Looking somewhat squat against its neighbours, the “2.5-storey” building itself is hard to define. It isn’t one uniform block, more like something put together to look like it’s carved out of a hillock. We resist using the word ‘modern’ since, in architecture—unlike in fashion—‘modern’ often refers to something that can be chronologically placed and linked to the period between 1900 to 1950. It is contemporary, for sure, but not in the same way as, say, the nearby 268 Orchard Road, where the popular Off-White store is situated. It bears no visible semblance to what might be considered Singaporean—no reference to what the Housing Development Board has done to shape much of our island, including playgrounds, or Peranakan motifs that have become the go-to reference for anyone wanting output with cultural clarity. This is something quite different, evocative of what might be considered equatorial, with a touch of post-Tadao Ando, capped with green terraces that perhaps capture the Garden City that we are.

While the exterior is sort of neo-brutalism-meets-deconstructionism-meets-naturalism, inside, it’s somewhat Scandi. Function trumps decoration in a configuration of considerable grace and flow, crowned by what appeared, at first, to be a central rotunda (there are three other such circular openings), but is, in fact, an aperture to part of the (yet-to-operate) second floor. Alongside, parallel, curvy wooden panels suspended from the ceiling not only reveal the concrete overhead, but the inner half of the next level, presumably interesting enough to warrant a peak from below. The design interest for the ceiling contrasts with the plain floor in the way our fashion designers here tend to love details in front of, say, a top. but pay no attention to the back. In all, a visual amalgamation that might encourage influencers to be fulsome in their appreciation.

DO P3Even on custom-made racks, the clothes can’t stand out in a sea of sameness

It does, however, appear that compelling interior design alone isn’t quite enough. Shells and settings may recast the humdrum as charming, but shells and settings can’t elevate what is vapid to start with. A showcase of design must showcase design, not merely gather merchandise so that there are things to sell. It is understandable that, given the 9,000-square-feet expanse, filling it with what is worthy is a tough call. But Design Orchard is, foremost, a project conceived to cast a firm eye on ‘design’, rather than ‘orchard’, moniker of a road or reminder of what the area once was. Unfortunately, this is one plantation not quite ripe with pickings.

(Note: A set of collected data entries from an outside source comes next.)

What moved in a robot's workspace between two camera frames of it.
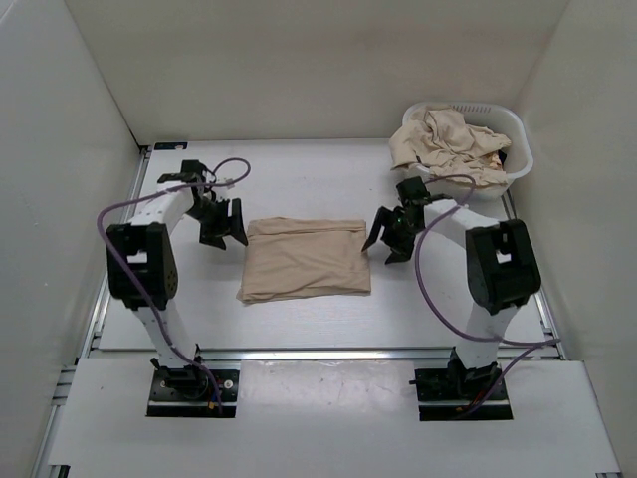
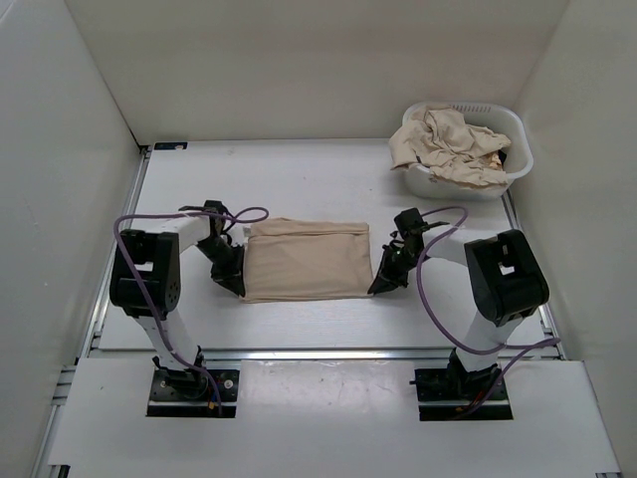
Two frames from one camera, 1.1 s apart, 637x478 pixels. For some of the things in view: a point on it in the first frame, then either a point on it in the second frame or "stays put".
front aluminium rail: [369, 355] stays put
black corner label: [170, 145] stays put
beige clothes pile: [443, 140] stays put
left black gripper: [234, 223] → [231, 277]
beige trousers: [299, 257] stays put
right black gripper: [400, 250] → [388, 278]

While no one expects anything akin to a museum shop, the choice of fashion brands shows scant—or dubious—curation. (Regular readers of SOTD know we have little regard for that well bandied term in the practices of retailers and mall owners here.) Design Orchard is “operated” by Naiise, the incubator/mentor/retailer that caught the attention of local shoppers with their pasar malam-style pop-ups, and one of the earliest names to go that route. (TAFF, we’re told, is somewhere there, but their part won’t be revealed till March. No one, as yet, knows for certain what that might really be except that, for now, it’s called The Cocoon Space.) Naiise have, from their founding in 2013, supported local, a selling point that probably helped them win the open tender to run Design Orchard.

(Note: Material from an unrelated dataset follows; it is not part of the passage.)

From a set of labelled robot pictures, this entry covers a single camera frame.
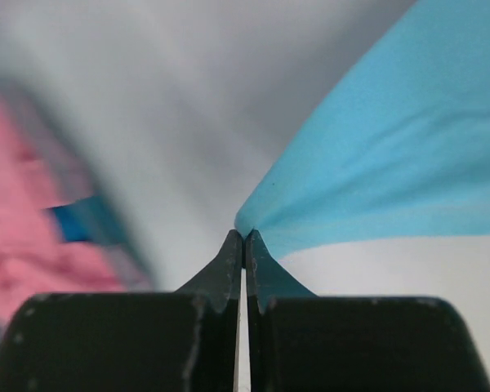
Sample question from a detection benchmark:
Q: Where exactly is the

In July last year, a report in The New Paper drew readers’ attention to Naiise’s operational peculiarity: “defaulting on payment” to vendors. Prior to the story, there were already whispers in the market that the company had been “inconsistent” with disbursement. TNP reported that, according to founder of Naiise, Dennis Tay, one of the reasons for late payments was due to “slow transition from a start-up to a full-fledged company.” Some brand owners’ retort to that was, “after five years in business (and forays into Kuala Lumpur and a venture in London), they’re still transitioning?”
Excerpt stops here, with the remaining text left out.